> **Work to be completed**
Report, word for word, every line of the material that contains "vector".
= = = = =
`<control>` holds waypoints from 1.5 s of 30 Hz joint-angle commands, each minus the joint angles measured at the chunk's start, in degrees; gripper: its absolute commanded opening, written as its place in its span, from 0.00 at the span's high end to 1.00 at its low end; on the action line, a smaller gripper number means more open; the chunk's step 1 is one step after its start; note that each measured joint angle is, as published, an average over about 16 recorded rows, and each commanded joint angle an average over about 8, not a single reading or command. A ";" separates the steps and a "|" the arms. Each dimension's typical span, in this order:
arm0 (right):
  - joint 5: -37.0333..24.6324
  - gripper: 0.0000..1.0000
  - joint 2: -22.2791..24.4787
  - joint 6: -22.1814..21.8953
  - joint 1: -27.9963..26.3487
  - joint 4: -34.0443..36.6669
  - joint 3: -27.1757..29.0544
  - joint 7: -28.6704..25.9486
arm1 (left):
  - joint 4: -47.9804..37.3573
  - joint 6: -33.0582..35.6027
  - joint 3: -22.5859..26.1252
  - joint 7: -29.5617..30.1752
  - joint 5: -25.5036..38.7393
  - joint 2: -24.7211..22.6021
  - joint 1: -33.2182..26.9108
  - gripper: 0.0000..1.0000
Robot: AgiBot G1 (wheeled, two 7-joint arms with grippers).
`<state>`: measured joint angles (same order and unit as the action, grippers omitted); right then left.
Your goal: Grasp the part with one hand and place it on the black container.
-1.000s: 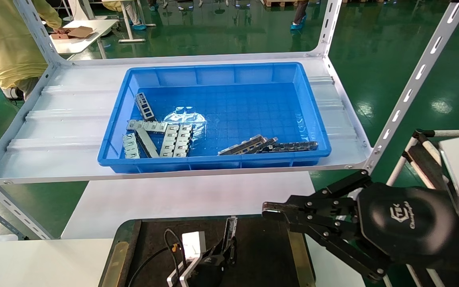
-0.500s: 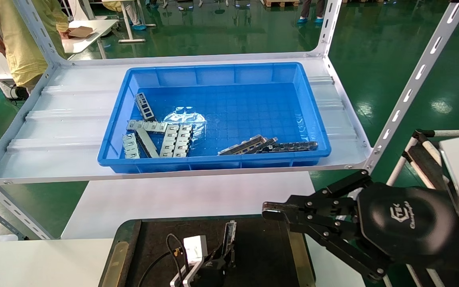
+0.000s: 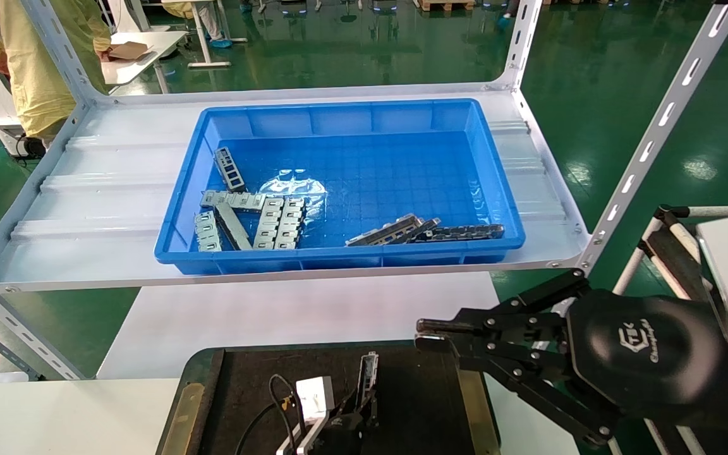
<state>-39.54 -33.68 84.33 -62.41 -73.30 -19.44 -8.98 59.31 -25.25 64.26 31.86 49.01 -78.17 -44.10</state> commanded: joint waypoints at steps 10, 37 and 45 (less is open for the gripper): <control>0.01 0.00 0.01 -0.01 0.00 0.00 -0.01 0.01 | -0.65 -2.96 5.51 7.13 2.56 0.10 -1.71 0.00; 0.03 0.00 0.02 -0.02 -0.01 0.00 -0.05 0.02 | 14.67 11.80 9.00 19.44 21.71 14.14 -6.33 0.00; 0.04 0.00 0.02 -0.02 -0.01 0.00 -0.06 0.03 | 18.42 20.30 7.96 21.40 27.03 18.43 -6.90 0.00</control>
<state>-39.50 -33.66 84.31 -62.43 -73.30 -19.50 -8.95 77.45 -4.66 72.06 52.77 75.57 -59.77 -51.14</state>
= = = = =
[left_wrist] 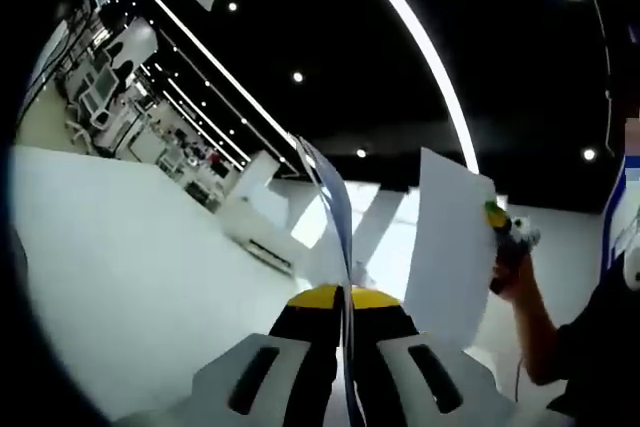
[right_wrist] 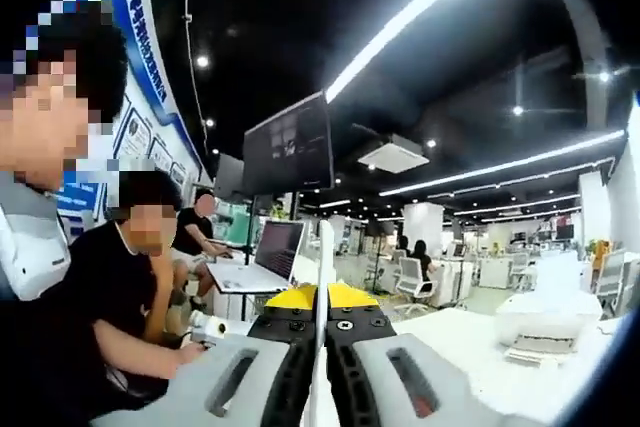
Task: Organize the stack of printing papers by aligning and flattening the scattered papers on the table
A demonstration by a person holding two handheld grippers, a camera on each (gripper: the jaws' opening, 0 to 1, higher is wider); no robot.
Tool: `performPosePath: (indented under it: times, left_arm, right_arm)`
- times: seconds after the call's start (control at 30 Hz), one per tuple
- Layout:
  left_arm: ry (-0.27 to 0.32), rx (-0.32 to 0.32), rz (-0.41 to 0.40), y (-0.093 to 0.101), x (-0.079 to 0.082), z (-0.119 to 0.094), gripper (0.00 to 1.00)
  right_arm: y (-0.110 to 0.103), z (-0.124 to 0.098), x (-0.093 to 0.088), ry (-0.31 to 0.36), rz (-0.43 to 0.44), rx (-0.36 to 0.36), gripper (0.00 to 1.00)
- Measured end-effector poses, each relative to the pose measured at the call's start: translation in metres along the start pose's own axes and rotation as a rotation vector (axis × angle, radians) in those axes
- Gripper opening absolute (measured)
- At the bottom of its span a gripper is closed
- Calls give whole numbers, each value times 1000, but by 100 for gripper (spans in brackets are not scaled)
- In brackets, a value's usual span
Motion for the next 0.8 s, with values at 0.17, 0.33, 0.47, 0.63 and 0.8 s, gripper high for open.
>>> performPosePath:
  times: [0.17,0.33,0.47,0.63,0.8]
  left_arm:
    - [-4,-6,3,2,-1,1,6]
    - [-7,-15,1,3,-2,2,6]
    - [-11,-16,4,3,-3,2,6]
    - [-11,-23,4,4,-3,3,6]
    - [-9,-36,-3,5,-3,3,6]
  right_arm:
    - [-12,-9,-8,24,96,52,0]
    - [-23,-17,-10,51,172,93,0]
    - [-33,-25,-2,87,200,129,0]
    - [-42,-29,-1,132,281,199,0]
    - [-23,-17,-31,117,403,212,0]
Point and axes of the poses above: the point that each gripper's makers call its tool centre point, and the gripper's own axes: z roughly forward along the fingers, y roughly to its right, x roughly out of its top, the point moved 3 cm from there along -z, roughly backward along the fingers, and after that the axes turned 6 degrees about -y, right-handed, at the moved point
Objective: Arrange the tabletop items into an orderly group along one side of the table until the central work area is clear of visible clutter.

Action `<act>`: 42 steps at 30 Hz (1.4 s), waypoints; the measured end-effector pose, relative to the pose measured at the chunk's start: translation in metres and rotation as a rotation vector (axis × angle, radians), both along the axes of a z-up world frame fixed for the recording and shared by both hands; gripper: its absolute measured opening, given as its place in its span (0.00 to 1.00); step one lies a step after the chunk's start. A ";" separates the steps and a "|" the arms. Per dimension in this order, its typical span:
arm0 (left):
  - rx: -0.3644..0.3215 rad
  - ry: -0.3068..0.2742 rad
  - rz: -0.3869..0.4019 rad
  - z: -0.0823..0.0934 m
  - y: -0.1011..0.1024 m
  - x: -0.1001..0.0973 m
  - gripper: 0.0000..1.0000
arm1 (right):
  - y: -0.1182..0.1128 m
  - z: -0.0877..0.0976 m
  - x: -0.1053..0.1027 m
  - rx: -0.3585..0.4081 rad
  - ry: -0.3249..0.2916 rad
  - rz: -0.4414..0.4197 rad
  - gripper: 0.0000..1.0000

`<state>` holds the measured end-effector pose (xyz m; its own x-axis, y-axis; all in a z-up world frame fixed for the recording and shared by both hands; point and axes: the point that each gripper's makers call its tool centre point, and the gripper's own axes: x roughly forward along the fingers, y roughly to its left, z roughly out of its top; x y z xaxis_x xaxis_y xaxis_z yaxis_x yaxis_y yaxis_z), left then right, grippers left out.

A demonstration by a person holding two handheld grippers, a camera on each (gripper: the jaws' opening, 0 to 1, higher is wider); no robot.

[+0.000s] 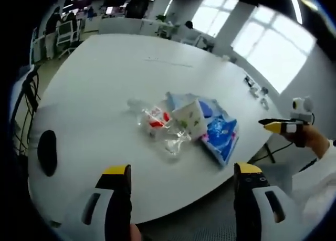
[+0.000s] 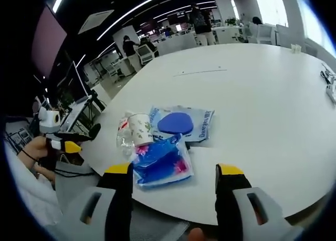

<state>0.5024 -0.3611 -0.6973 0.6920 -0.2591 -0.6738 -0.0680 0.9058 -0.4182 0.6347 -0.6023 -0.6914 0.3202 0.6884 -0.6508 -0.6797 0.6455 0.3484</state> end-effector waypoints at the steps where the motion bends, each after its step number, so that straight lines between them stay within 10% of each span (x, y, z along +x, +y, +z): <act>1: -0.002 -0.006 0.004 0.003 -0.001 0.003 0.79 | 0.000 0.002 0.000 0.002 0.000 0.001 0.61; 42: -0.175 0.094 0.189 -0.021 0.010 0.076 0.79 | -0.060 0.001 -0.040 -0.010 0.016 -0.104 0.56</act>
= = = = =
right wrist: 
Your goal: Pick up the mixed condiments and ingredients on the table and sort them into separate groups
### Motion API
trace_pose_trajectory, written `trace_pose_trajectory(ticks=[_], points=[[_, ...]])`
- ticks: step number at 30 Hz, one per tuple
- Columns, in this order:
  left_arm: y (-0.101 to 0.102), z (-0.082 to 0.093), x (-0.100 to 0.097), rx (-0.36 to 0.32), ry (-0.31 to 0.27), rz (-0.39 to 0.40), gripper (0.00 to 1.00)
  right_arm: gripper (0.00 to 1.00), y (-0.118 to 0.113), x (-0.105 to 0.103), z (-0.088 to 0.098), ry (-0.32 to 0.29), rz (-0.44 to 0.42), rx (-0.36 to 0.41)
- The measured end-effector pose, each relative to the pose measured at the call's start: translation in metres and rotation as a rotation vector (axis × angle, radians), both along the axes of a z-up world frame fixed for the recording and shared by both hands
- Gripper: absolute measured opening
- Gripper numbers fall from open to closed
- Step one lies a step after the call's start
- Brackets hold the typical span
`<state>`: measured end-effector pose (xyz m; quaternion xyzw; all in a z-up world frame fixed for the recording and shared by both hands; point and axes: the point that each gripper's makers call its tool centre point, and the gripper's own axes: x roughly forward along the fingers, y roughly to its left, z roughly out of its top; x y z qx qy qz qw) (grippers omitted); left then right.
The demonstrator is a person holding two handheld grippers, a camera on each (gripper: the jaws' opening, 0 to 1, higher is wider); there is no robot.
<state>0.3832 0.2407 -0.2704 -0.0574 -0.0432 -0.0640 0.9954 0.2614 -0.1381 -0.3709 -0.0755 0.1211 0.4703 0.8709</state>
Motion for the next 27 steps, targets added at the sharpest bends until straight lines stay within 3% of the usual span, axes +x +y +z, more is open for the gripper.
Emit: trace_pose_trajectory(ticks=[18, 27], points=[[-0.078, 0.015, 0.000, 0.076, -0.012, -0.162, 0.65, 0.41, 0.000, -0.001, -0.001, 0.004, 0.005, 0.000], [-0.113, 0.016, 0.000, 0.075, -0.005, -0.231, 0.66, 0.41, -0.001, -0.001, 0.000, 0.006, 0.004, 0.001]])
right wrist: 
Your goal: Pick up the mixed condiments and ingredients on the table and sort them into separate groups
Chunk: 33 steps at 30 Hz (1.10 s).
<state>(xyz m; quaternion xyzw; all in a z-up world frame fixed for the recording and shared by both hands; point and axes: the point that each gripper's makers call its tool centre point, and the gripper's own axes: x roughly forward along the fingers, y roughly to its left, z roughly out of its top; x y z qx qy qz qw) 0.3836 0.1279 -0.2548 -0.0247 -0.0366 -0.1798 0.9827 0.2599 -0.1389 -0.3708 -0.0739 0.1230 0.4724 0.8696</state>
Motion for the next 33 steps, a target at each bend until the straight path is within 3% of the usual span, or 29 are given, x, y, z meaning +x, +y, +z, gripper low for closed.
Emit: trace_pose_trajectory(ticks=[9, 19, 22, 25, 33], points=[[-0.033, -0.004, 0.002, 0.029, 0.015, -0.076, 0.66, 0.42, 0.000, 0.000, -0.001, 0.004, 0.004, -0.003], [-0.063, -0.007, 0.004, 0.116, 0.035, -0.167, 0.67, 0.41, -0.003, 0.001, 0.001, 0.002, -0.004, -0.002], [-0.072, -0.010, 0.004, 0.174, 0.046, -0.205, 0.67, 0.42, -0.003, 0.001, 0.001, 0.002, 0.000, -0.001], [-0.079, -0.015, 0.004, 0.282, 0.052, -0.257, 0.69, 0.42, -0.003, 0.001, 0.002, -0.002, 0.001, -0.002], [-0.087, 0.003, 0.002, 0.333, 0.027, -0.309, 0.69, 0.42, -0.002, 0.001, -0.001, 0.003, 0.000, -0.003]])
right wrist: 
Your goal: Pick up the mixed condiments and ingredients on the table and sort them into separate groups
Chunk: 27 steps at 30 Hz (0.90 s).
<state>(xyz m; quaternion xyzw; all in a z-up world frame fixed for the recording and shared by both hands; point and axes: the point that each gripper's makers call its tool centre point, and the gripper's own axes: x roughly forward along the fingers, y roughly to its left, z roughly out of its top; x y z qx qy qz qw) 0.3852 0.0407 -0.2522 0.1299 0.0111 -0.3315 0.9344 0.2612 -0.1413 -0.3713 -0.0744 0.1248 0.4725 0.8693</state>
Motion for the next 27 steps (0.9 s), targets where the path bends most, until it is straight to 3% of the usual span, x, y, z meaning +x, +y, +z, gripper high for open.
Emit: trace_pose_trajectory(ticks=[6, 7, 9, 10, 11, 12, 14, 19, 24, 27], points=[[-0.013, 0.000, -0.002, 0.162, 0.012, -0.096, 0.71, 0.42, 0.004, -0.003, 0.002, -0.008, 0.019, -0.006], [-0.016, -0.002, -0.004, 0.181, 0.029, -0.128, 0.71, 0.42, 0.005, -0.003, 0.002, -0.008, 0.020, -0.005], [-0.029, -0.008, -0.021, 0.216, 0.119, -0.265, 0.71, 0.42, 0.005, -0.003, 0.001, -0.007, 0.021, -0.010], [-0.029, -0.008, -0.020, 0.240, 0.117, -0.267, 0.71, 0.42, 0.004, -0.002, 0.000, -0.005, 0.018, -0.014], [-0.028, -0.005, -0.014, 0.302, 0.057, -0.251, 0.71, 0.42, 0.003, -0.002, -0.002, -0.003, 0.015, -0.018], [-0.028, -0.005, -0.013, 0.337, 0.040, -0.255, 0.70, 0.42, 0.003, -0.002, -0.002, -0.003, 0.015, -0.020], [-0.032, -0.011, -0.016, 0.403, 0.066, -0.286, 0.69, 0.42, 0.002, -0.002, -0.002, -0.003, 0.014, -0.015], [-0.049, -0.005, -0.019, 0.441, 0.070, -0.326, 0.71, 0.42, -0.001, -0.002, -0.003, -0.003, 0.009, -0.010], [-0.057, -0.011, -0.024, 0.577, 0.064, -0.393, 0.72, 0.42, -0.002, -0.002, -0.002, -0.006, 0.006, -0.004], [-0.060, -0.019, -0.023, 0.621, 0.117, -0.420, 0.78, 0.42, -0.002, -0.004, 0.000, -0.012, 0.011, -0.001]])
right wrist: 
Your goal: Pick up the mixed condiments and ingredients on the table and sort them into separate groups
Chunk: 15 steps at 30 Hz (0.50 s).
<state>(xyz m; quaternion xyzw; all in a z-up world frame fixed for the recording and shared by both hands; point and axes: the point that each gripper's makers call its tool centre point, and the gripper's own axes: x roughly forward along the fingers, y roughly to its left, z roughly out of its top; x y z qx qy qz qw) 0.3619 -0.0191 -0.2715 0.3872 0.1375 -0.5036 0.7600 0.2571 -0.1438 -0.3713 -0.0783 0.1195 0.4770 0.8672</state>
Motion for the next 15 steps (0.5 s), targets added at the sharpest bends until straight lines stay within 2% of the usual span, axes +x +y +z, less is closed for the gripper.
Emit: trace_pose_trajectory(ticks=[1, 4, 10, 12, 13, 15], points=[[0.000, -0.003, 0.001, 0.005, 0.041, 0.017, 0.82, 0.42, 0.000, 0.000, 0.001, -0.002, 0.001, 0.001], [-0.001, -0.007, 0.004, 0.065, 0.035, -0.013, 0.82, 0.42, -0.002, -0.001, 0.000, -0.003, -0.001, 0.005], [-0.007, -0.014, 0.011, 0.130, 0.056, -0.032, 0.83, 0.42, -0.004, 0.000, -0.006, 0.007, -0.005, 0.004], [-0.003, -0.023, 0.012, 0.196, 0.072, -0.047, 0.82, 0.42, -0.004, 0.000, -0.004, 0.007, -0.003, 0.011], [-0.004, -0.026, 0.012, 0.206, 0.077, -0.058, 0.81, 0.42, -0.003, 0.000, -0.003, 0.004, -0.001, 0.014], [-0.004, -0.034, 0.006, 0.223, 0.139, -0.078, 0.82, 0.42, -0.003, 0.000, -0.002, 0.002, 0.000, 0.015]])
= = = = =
> **Written solution**
- Measured end-effector poses, each relative to the pose measured at the call's start: translation in metres along the start pose's own axes and rotation as a rotation vector (axis × angle, radians) in those axes
Action `<act>`: 42 steps at 30 Hz (1.4 s), waypoints; the measured end-effector pose, relative to the pose measured at the chunk's start: translation in metres and rotation as a rotation vector (axis × angle, radians), both along the axes of a z-up world frame fixed for the recording and shared by both hands; gripper: its absolute measured opening, given as its place in its span (0.00 to 1.00); step one lies a step after the chunk's start. A ";" separates the steps and a "|" the arms. Per dimension in this order, its typical span:
- The measured end-effector pose, each relative to the pose measured at the call's start: translation in metres and rotation as a rotation vector (axis × angle, radians), both along the axes of a z-up world frame fixed for the recording and shared by both hands

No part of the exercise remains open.